## The task:
State only how many lines of the records contain the string "yellow".

## Supplied data:
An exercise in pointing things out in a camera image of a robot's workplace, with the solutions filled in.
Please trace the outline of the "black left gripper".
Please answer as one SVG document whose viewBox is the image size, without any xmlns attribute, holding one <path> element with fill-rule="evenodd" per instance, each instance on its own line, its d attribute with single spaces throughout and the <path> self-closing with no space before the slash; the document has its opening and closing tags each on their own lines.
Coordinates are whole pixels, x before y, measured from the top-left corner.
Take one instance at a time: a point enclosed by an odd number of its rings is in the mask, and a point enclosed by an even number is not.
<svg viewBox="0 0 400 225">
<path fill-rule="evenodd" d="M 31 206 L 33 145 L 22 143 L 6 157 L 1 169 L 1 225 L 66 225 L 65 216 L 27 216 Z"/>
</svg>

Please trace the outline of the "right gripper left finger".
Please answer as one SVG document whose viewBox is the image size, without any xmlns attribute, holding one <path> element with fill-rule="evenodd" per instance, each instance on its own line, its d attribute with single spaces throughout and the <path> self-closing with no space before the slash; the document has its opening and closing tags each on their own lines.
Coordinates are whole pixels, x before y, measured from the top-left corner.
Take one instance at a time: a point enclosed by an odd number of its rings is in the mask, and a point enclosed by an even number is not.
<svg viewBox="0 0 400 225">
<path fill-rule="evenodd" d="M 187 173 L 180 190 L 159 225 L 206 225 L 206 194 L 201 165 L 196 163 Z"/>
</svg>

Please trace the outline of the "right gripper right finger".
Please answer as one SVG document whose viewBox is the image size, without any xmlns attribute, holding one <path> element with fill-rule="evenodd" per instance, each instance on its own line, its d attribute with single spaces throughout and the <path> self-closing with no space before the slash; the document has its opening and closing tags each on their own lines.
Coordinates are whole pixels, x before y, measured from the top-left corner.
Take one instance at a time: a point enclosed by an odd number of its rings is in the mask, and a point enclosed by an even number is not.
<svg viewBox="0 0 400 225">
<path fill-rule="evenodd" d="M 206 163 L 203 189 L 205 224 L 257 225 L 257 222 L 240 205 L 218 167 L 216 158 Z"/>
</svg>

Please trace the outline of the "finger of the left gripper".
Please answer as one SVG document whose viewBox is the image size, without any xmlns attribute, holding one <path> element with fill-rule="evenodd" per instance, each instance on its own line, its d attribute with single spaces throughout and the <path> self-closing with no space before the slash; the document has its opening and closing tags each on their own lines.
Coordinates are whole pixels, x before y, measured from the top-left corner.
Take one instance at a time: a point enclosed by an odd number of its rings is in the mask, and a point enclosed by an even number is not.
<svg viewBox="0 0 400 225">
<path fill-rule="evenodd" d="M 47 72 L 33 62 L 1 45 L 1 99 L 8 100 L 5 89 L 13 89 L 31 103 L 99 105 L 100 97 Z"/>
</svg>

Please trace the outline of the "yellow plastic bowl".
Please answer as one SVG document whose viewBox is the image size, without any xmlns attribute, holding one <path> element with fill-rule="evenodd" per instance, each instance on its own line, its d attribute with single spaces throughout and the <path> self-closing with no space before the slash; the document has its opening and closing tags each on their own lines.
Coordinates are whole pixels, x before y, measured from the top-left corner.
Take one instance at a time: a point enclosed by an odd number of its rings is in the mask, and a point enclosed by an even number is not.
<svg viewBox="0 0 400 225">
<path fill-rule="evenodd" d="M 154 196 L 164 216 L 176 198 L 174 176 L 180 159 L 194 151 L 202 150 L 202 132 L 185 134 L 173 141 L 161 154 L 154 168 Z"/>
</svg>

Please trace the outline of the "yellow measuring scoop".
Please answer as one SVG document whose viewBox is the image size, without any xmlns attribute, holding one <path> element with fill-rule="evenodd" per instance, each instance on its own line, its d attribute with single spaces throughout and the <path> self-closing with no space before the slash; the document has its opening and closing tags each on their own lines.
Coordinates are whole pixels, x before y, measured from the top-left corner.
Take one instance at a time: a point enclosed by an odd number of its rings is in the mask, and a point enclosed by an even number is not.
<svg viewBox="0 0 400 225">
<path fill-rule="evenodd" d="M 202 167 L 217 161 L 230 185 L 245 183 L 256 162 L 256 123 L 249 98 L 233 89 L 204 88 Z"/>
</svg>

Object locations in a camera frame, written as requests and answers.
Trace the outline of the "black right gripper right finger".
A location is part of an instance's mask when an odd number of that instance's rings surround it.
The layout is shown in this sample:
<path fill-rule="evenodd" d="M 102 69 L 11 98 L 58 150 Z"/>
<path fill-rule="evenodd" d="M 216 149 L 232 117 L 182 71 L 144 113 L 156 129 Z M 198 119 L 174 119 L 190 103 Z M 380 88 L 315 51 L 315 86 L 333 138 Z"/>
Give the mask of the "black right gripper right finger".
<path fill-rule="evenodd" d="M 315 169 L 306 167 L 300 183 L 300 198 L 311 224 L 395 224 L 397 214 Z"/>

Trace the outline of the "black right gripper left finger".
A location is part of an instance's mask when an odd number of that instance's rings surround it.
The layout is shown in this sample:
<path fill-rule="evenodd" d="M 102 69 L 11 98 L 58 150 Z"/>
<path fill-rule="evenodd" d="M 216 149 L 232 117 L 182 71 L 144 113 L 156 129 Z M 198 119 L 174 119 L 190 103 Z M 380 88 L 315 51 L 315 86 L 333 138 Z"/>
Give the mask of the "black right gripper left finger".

## Task result:
2